The rain came down in sheets, so thick that Mason could barely see the house fifty yards away. Thunder cracked directly overhead, so loud that the ground shook. Lightning split the sky in jagged white fingers.
“Run!” Wren grabbed his hand, and they sprinted for the house.
They made it to the porch just as the hail started — marble-sized at first, then golf balls, pounding the tin roof like a thousand drummers. Wren yanked open the door, and they stumbled inside, soaked to the bone, gasping for breath.
Mason leaned against the wall, water streaming from his hair, his clothes plastered to his body. Wren stood across from him, in much the same condition, and for a moment they just looked at each other.
Then the lights went out.
Darkness swallowed the house.
Not the soft darkness of nighttime, with moonlight filtering through the windows. This was absolute — the kind of darkness that pressed against your eyes, disorienting and strange. The only light came from the occasional flash of lightning, illuminating the kitchen in stark white bursts.
“Wren?” Mason’s voice was calm, but his heart was pounding.
“I’m here.” Her voice came from a few feet away. “Don’t move. I have candles in the drawer.”
He heard her fumbling in the darkness, the clink of glass, the scratch of a match. A small flame bloomed — then another, and another. Soon the kitchen was filled with the warm, flickering light of half a dozen candles.
Wren’s face emerged from the shadows. Her hair was plastered to her head, water dripping down her cheeks like tears. She was shivering.
“You need dry clothes,” Mason said.
“So do you.” She pointed toward the stairs. “There’s a closet at the end of the hall. Luke’s old things are still there. Take whatever fits.”
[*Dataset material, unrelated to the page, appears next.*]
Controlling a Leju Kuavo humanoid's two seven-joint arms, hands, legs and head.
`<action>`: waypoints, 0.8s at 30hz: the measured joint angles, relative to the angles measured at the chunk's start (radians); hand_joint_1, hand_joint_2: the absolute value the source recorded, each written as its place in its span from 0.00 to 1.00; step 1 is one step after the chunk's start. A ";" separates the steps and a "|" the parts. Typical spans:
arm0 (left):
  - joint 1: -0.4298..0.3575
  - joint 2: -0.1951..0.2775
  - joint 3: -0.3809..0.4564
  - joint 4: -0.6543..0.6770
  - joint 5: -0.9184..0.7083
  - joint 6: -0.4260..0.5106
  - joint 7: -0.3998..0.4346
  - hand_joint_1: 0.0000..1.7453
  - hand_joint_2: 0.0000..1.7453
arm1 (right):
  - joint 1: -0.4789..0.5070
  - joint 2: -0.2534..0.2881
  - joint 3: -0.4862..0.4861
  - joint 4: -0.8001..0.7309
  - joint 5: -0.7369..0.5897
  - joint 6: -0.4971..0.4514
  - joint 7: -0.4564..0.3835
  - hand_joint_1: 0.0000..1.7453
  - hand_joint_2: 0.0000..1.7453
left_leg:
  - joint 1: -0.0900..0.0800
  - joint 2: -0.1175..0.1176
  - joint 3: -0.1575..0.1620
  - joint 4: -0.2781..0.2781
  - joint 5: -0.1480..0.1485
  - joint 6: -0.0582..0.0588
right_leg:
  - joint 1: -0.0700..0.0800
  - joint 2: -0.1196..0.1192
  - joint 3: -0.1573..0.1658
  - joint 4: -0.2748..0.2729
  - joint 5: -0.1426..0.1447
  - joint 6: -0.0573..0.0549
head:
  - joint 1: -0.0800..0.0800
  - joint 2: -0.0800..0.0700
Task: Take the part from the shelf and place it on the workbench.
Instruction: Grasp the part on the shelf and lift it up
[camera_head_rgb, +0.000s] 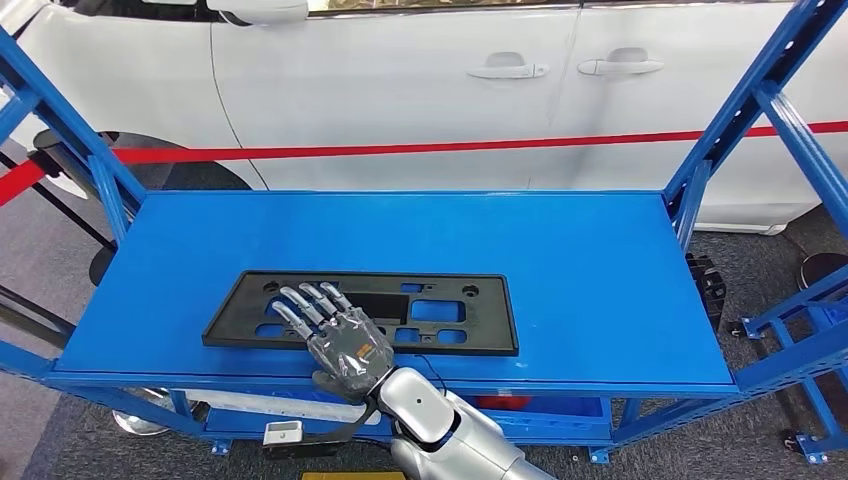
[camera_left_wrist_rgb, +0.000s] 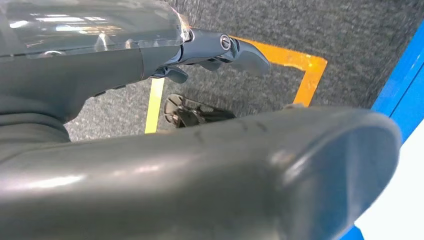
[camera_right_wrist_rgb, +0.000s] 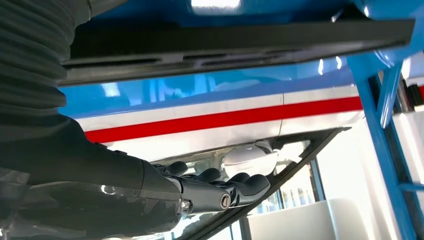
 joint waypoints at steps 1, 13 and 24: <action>-0.001 0.002 0.000 0.000 -0.001 0.000 0.000 0.00 0.00 | -0.002 0.004 0.001 0.010 0.003 0.000 0.002 0.00 1.00 | 0.001 0.000 0.025 -0.057 0.036 0.001 | 0.000 0.001 0.001 0.002 -0.001 0.001 | 0.000 0.000; -0.012 0.009 0.000 0.000 -0.007 -0.001 0.000 0.00 0.00 | -0.064 0.047 0.006 0.168 0.045 -0.021 0.072 0.00 1.00 | 0.002 0.000 0.108 -0.257 0.113 0.053 | 0.001 0.002 -0.114 0.252 -0.129 0.044 | 0.003 0.000; -0.015 0.016 0.000 0.000 -0.026 -0.002 -0.002 0.00 0.00 | -0.125 0.060 0.006 0.287 0.086 -0.029 0.195 0.00 1.00 | -0.001 -0.002 0.104 -0.240 0.096 0.016 | 0.004 0.003 -0.002 -0.008 0.007 0.009 | 0.001 0.000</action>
He hesitated. “Are you sure?”
“I’m sure. Go.”
Upstairs, Mason found the closet. It was small, neat, filled with flannel shirts and worn jeans and a single suit in a garment bag. He chose a pair of jeans that were too short in the leg and a blue flannel that smelled like cedar. When he came back down, Wren had changed too — into a gray sweatshirt and leggings, her hair wrapped in a towel.
She’d moved the candles to the living room, where the old couch sat in a pool of golden light. The storm raged outside, rattling the windows, but inside, the house felt like a ship at sea — isolated, floating, safe.
“Sit,” she said, patting the cushion beside her. “The power could be out for hours. Might as well get comfortable.”
Mason sat. The couch creaked under his weight, and Wren leaned into him almost immediately — not seductively, but instinctively, seeking warmth. He put his arm around her, and she settled against his chest with a sigh.
“This is nice,” she murmured.
“Despite the storm?”
“Because of the storm.” She tilted her head to look at him. “When I was a kid, I used to love thunderstorms. My mother would make hot chocolate, and we’d sit on this couch and watch the lightning through the window. It was the only time she wasn’t worrying about the farm.”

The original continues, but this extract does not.